Since sterically hindered sulfur-containing compounds are generally
present in relatively low concentrations, if at all, in the
combined stream to be desulfurized, hydrotreating reaction zone 24
can operate under mild conditions.
[0053] The resulting hydrocarbon stream via outlet 46 contains an
ultra-low level of organosulfur compounds, i.e., less than 15 ppmw,
and in certain embodiments less than 10 ppmw, since substantially
all of the aliphatic organosulfur compounds and thiophenes are
labile under mild hydrotreating conditions, and sterically hindered
multi-ring aromatic organosulfur compounds such as benzothiophenes
and their derivatives that were present in the initial feed were
converted to more reactive isomers that can be removed under mild
hydrotreating conditions. This hydrotreated hydrocarbon product can
be blended, used as a feed, or subjected to further downstream
refinery operations.
[0054] The initial feedstock for use in above-described apparatus
and process can be a crude or partially refined oil product
obtained from various sources. The source of feedstock can be crude
oil, synthetic crude oil, bitumen, oil sand, shale oil, coal
liquids, or a combination including one of the foregoing sources.
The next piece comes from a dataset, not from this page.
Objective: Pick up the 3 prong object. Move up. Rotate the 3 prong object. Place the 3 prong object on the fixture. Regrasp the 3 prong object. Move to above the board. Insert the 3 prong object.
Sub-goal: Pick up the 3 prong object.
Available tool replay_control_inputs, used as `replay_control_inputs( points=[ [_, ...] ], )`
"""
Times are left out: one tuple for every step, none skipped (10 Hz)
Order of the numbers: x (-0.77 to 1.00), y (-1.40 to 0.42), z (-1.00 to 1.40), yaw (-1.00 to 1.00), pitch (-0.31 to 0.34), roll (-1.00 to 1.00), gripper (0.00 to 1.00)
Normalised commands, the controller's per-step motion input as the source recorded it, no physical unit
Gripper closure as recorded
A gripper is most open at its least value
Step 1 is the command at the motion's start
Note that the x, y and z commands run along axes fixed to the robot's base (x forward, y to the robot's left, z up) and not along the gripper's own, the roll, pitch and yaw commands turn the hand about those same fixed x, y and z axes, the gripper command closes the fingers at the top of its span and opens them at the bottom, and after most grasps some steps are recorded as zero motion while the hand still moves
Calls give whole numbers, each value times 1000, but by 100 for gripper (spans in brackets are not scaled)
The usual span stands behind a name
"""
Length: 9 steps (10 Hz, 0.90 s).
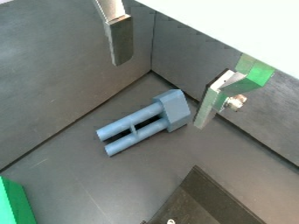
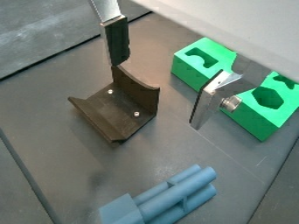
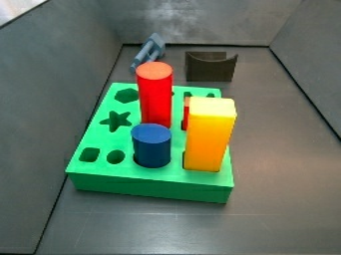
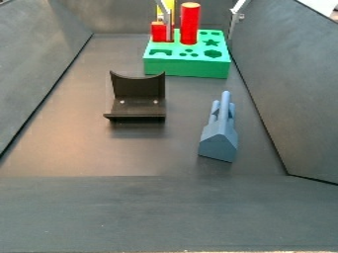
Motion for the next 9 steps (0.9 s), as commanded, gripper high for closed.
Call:
replay_control_inputs(
  points=[
    [-40, 0, -106, 0, -37, -3, 0],
    [-180, 40, -263, -3, -91, -7, 0],
    [-191, 37, -274, -6, -106, -16, 0],
    [-226, 43, -340, -3, -120, -14, 0],
    [-234, 40, -340, 0, -129, -27, 0],
    [-226, 20, -320, 0, -130, -24, 0],
    [-229, 20, -363, 0, -137, -36, 0],
    [-243, 0, -366, -6, -157, -54, 0],
    [-231, 0, -403, -29, -159, -21, 0]
  ],
)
For example, the feedstock can be a straight run gas oil or other
refinery intermediate stream such as vacuum gas oil, deasphalted
oil and/or demetalized oil obtained from a solvent deasphalting
process, light coker or heavy coker gas oil obtained from a coker
process, cycle oil obtained from an FCC process, gas oil obtained
from a visbreaking process, or any combination of the foregoing
products. In certain embodiments, a suitable hydrocarbon feedstock
is a straight run gas oil, a middle distillate fraction, or a
diesel fraction, boiling in the range of from about 180.degree. C.
to about 450.degree. C., in certain embodiments about 180.degree.
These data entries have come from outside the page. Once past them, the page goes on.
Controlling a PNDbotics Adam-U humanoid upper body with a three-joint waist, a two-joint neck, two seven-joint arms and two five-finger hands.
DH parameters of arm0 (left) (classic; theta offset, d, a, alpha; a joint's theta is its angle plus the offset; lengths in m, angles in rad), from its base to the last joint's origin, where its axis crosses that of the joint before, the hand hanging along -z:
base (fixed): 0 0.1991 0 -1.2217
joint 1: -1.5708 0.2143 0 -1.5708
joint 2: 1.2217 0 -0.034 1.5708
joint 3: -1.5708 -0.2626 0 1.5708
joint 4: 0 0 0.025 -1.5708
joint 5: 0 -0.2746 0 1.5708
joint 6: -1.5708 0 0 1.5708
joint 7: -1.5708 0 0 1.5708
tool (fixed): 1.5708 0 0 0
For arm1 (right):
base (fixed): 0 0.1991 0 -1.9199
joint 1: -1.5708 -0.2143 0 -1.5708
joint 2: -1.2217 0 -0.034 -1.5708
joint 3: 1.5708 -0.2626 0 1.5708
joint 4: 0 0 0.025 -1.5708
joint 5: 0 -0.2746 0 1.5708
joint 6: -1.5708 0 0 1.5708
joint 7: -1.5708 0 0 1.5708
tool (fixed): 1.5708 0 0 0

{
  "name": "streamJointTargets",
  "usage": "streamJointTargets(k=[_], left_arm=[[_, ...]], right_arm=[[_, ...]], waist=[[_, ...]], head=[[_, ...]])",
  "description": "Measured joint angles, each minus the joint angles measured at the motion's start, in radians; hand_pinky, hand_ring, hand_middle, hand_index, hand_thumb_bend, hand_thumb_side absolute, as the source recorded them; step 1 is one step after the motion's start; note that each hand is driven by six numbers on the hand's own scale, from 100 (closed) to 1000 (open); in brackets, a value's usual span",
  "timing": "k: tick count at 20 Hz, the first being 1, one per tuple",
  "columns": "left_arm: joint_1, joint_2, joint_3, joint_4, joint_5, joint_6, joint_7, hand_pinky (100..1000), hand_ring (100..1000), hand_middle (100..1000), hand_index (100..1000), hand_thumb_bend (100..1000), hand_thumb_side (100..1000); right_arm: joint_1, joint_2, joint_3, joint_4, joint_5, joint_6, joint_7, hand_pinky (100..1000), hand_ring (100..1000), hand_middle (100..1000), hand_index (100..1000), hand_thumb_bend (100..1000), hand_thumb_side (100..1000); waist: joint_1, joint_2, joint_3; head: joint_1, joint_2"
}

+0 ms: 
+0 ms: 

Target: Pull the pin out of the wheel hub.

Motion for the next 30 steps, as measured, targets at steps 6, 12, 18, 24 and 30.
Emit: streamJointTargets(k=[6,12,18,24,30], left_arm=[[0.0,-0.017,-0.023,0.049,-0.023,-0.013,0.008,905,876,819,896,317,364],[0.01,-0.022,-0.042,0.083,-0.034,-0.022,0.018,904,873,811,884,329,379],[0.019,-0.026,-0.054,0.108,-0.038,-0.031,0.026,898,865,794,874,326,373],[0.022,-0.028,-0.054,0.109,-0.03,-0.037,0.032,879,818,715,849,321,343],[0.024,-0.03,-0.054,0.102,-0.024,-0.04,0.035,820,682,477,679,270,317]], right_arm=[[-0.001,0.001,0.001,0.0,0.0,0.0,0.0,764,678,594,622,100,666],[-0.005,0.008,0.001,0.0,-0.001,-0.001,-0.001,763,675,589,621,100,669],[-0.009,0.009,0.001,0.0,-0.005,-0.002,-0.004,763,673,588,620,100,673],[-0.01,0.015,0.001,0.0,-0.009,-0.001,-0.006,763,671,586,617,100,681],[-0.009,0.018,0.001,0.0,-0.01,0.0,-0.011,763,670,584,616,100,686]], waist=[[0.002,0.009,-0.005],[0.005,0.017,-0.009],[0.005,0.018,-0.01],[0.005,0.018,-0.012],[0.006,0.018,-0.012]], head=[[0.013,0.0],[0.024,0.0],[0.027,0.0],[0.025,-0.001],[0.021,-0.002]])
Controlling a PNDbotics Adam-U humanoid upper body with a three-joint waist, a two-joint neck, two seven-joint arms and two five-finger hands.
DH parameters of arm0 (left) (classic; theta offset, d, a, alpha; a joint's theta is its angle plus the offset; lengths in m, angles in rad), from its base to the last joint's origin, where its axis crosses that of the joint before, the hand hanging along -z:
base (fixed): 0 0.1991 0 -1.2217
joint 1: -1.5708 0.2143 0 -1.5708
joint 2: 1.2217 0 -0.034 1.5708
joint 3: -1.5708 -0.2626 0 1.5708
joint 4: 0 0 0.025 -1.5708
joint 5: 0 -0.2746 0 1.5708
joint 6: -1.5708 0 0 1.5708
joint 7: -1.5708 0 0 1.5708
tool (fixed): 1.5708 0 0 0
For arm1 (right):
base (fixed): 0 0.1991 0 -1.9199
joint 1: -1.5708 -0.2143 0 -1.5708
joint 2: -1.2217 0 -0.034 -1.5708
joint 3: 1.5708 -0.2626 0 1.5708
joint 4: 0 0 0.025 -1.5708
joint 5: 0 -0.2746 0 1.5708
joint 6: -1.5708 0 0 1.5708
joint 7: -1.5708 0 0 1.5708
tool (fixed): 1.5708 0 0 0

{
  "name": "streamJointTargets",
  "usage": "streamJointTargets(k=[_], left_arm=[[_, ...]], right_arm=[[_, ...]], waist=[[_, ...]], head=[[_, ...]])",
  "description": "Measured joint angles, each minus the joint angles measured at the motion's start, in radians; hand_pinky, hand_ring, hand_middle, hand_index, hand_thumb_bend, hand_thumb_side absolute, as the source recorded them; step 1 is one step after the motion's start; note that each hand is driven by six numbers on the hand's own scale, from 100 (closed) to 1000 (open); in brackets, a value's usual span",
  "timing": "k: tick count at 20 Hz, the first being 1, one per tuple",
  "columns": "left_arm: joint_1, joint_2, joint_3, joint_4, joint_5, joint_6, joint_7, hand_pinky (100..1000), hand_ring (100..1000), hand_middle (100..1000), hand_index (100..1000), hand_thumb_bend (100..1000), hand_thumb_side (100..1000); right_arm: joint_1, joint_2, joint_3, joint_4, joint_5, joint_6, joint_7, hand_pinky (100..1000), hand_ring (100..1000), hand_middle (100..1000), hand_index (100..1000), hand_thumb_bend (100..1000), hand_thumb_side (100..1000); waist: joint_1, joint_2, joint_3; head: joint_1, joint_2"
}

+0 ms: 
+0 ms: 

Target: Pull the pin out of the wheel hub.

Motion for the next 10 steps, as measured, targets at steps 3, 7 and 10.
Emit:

C. to about 400.degree. C., and in further embodiments about
180.degree. C. to about 370.degree. C., typically containing up to
about 2 W % sulfur and up to about 3,000 ppmw nitrogen.
Nonetheless, one of ordinary skill in the art will appreciate that
other hydrocarbon streams can benefit from the practice of the
herein described system and method.
[0055] Adsorption zone 26 can include plural adsorption units 28a,
28b, such that swing-mode adsorption occurs as is known to one of
ordinary skill in the art. During an adsorption cycle, one
adsorption unit 28a is adsorbing contaminants from the feed and
producing a treated high boiling point effluent stream discharged
from outlet 38, while the other adsorption unit 28b is in the
desorption cycle to desorb the previously adsorbed contaminants for
removal in a discharge stream via an outlet 37. This discharge
stream can be passed to an existing fuel oil pool, or to an
existing cracking unit such as a hydrocracking unit, an FCC unit or
a coking unit.
[0056] When the adsorbent material in column 28a or 28b becomes
saturated with adsorbed contaminants, the flow of the combined
feedstream is directed to the other column. The adsorbed compounds
are desorbed by heat or solvent treatment.
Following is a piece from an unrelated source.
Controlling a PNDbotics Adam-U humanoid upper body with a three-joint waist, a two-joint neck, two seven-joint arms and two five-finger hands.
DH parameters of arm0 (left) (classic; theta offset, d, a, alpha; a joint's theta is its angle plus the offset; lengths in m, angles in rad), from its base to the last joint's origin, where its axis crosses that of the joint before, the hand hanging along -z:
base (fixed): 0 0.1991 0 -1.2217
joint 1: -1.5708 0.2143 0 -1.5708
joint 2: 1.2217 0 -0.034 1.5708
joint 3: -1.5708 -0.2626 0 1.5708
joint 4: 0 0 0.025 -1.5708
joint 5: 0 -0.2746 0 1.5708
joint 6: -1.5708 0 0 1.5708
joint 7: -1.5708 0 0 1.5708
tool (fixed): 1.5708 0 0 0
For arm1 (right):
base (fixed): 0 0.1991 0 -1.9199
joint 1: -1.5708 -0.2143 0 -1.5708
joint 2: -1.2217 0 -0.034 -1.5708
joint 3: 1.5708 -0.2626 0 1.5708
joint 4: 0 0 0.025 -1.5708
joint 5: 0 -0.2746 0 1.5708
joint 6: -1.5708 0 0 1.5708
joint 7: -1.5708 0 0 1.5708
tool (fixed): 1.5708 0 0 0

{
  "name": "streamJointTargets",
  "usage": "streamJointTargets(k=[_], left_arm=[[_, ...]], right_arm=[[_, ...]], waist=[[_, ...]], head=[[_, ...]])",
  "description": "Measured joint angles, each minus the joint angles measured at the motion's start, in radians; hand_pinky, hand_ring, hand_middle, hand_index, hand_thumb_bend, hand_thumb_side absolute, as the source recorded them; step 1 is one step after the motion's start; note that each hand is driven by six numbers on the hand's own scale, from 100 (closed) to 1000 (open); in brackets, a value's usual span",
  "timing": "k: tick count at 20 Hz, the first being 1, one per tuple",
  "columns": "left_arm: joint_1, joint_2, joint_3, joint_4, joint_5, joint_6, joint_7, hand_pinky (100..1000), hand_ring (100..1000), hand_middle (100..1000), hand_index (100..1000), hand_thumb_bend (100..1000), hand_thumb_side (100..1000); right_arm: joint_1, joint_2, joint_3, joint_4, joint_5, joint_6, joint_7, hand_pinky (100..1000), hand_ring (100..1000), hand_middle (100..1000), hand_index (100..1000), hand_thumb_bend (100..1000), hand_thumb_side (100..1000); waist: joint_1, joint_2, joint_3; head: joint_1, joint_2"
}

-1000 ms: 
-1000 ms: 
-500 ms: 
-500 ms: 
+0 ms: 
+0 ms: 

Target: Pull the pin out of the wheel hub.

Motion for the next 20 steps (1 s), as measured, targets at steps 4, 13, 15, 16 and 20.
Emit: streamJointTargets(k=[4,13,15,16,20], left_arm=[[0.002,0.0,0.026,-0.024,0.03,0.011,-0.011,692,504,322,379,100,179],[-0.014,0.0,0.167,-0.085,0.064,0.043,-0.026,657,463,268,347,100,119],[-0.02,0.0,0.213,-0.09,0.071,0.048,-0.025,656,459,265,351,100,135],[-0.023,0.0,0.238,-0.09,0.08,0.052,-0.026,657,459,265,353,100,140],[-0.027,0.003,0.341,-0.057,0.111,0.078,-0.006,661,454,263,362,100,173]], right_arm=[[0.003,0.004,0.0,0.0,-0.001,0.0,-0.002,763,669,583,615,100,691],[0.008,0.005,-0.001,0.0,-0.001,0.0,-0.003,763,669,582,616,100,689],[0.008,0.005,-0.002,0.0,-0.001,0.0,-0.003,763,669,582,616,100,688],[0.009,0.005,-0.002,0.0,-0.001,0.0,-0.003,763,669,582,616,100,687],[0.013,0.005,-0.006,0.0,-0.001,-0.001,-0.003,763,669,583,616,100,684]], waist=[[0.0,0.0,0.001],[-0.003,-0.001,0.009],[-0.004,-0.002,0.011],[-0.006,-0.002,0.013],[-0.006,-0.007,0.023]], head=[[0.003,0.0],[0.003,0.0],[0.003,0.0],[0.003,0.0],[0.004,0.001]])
[0057] In case of heat desorption, heat is applied, for instance,
with an inert nitrogen gas flow to the desorbed adsorption column.
The desorbed compounds are removed from the adsorption columns 28a,
28b, for instance, via outlet 37 or other suitable outlet.
[0058] In the case of solvent desorption, fresh or recycled solvent
is introduced to the adsorption zone. The solvent stream containing
removed nitrogen-containing compounds and/or poly-nuclear aromatic
compounds is discharged from adsorption zone 26 via outlet 37, and
solvent can be recovered using flash or distillation
separation.
[0059] Nitrogen-containing compounds and in certain embodiments
poly-nuclear aromatic compounds are removed in adsorption zone 26
to increase the useful lifetime of the isomerization catalysts. For
instance, basic nitrogen-containing compounds are removed as they
tend to poison the acidic isomerization catalysts. Examples of
these basic nitrogen-containing compounds targeted in the
adsorption zone 26 include acridines, quinolines, anilines,
quinoline, indole, carbazole, quinolin-2(1H)-one, and derivatives
of any of the foregoing. In addition, other bulky
nitrogen-containing compounds and any poly-nuclear aromatic
compounds tend to fill in the adsorption sites, particularly at the
relatively low temperature reaction conditions during isomerization
reactions.
[0060] Basic nitrogen compounds have a tendency to strongly adsorb
on the surface and in the pores of the isomerization catalyst.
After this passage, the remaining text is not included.